* AVAILABLE RECORDS:
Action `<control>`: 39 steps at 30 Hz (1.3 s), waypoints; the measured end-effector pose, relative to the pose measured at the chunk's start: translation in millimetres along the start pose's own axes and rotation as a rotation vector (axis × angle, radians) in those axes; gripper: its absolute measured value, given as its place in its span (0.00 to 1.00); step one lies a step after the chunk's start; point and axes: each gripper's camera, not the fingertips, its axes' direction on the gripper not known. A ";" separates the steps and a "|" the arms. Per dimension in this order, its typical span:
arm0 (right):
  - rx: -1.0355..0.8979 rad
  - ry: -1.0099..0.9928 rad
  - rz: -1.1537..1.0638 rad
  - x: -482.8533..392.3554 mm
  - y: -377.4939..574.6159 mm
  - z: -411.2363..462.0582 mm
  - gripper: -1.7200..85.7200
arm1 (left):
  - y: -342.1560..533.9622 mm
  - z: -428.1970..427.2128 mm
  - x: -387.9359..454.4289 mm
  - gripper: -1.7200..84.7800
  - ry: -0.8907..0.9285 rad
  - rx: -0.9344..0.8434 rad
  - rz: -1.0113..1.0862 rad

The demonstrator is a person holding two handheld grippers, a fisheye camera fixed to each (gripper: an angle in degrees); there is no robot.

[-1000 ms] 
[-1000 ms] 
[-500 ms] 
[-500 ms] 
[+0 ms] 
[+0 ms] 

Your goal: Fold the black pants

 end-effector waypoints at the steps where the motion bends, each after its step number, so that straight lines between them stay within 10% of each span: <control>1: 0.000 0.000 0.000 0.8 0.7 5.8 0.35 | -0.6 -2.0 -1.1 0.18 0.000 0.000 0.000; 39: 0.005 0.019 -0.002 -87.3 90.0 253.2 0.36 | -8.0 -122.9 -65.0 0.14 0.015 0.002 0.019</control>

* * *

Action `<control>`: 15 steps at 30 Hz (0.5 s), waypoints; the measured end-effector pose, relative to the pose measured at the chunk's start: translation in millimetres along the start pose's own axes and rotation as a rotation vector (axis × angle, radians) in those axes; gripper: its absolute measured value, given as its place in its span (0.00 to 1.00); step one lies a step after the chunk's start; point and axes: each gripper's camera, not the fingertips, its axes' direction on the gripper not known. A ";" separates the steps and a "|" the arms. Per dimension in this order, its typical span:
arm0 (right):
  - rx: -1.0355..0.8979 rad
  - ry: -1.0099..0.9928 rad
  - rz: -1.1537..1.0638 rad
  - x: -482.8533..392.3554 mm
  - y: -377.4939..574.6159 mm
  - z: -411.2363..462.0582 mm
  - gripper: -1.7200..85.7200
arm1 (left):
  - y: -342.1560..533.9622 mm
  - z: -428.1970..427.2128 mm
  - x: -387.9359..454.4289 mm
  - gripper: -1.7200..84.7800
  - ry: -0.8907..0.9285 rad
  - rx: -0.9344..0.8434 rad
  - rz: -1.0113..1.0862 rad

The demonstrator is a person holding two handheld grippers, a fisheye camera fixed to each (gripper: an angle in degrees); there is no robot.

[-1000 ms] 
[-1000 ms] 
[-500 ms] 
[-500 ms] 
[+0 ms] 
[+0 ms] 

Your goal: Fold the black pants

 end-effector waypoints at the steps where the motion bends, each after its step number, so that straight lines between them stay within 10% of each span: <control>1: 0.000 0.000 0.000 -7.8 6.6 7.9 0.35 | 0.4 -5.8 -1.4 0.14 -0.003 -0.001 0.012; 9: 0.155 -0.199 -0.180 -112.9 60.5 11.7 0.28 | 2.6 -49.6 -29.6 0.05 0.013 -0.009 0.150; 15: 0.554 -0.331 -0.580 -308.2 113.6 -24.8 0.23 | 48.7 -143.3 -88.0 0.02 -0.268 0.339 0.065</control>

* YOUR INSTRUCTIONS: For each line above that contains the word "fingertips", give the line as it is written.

* WRITTEN SOLUTION:
Action `<control>`: 39 steps at 30 Hz (1.3 s), waypoints; the measured end-effector pose, relative to the pose measured at the chunk's start: translation in millimetres along the start pose's own axes and rotation as a rotation vector (axis × angle, radians) in those axes; gripper: its absolute measured value, given as its place in its span (0.00 to 1.00); step one lies a step after the chunk's start; point and axes: each gripper's camera, not the fingertips, its axes' direction on the gripper not known. A ";" separates the steps and a "|" the arms. Per dimension in this order, its typical span:
Action `<control>`: 15 steps at 30 Hz (0.5 s), waypoints; the measured end-effector pose, relative to the pose measured at the chunk's start: translation in millimetres along the start pose's own axes and rotation as a rotation vector (axis × angle, radians) in those axes; gripper: its absolute measured value, given as its place in its span (0.00 to 1.00); step one lies a step after the chunk's start; point and axes: each gripper's camera, not the fingertips, its axes' direction on the gripper not known. A ";" separates the steps and a "|" the arms. Per dimension in this order, its typical span:

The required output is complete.